Everglades National Park | BAYSHORE – COASTAL PRAIRIE TRAIL LOOP HIKE

Bayshore-Coastal Prairie Trails Loop Hike map (click to enlarge)

Bayshore-Coastal Prairie Trails Loop Hike map (click to enlarge)


See the Hiking web page for an interactive location map.

NOTE: The National Park Service no longer maintains the Bayshore Loop or Coastal Prairie trails due to the presence of Cape Sable Thoroughwort, an endangered plant species. The trails may still be passable, but obstacles may be in the way. Ask a Ranger about trail conditions before departing. Travel at your own risk.


Length: 1.6-mile loop
Time: 1 hour
Difficulty: Easy

A loop hike can be formed using the Coastal Prairie Trail and the Bayshore Trail at Everglades National Park. The Coastal Prairie Trail starts at Loop C of the Flamingo Campground and runs all the way to the Clubhouse Beach backcountry campsite some 7.5 miles away. I can’t imagine walking the entire trail unless you are planning to camp; a permit is required if you want to do so (see the Backcountry Camping web page).

No matter what time of year, mosquitoes flourish in the Flamingo area. Here on the Bayshore and Coastal Prairie Trails they are a nuisance even in late February, though they aren’t as bad as in other places due to the breeze you get once near the bay.

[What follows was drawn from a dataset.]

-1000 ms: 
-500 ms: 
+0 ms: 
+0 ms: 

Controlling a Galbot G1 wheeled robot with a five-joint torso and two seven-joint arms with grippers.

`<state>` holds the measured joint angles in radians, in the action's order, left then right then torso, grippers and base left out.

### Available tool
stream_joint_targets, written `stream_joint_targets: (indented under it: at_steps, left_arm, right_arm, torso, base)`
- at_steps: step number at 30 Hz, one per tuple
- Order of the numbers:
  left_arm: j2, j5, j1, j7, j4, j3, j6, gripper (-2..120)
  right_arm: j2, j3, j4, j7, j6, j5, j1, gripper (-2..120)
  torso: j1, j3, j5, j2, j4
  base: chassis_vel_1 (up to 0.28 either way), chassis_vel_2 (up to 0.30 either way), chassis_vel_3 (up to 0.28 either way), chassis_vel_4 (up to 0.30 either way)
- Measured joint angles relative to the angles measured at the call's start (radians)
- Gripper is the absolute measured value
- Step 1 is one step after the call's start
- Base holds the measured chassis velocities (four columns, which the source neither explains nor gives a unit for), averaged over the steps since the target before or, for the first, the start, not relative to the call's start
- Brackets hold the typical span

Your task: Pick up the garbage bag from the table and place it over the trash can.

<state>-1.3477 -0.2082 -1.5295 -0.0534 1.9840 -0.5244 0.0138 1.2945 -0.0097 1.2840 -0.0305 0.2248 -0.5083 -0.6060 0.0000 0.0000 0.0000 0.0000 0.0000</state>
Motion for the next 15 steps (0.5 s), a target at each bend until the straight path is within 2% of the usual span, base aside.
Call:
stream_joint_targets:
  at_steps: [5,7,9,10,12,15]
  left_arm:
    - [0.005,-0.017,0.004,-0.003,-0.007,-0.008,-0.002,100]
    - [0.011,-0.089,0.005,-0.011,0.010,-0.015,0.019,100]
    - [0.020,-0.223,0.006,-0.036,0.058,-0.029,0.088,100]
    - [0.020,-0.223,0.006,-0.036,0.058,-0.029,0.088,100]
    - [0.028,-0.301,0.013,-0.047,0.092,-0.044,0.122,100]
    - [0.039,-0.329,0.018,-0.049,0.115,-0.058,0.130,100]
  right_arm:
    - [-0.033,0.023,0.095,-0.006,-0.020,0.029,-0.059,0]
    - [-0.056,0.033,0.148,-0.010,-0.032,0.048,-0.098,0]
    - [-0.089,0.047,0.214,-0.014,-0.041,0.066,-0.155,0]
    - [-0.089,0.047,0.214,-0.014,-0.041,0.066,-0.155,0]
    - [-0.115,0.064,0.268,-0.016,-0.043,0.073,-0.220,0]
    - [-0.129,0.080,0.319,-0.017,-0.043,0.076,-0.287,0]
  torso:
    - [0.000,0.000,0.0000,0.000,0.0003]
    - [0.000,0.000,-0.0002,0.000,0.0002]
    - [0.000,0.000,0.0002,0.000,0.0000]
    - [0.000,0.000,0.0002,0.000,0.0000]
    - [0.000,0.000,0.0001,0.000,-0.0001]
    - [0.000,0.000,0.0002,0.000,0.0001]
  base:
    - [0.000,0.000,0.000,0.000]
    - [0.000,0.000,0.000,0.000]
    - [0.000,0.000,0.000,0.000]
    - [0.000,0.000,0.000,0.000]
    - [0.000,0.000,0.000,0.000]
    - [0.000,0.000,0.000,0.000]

Furthermore, on the way back you must walk through the brush to avoid mud, and the wiry stems can scratch your legs. I advise wearing long pants, long sleeve jacket (jean jacket will do), hat with mosquito net, and gloves. You can apply all of the insect repellent you want, but it is not going to keep 100% of the mosquitoes off of you. Clothing is the only real protection. You may be sweating and look like a goof in a Hazmat suit, but you will pass many hikers who will tell you how they wished they had the same get-up.

The Coastal Prairie Trail starts off through a forest, but after about five minutes of hiking it emerges onto the coastal prairie and is exposed to the sun.

Start of the Coastal Prairie Trail

Start of the Coastal Prairie Trail

Yellow-green brush of the coastal prairie

Yellow-green brush of the coastal prairie

About a quarter mile down is the first of two intersections with the Bayshore Trail, which, as the name implies, runs along the bay before reconnecting farther down with the Coastal Prairie Trail. While you can take either intersection, I chose the first. Both are on the left side of the Coastal Prairie Trail.

First intersection with the Bayshore Trail

First intersection with the Bayshore Trail

The Bayshore Trail is a much narrower trail, and it leads down to the bay in less than a quarter mile.

Start of the Bayshore Trail

Start of the Bayshore Trail

Typical terrain of the Bayshore Trail as it leads to Florida Bay

Typical terrain of the Bayshore Trail as it leads to Florida Bay

Look for grey nickerbean along the way, a plant with seed pods that open like jaws. People string together the seeds to make necklaces.

Grey Nickerbean plant, a native to Florida

Grey Nickerbean plant, a native to Florida

When you reach the bay you cannot get to the water at this point because you are actually on the backside of the mangrove trees that line the shore. This is very interesting because most people only see the mangroves from the front side while boating.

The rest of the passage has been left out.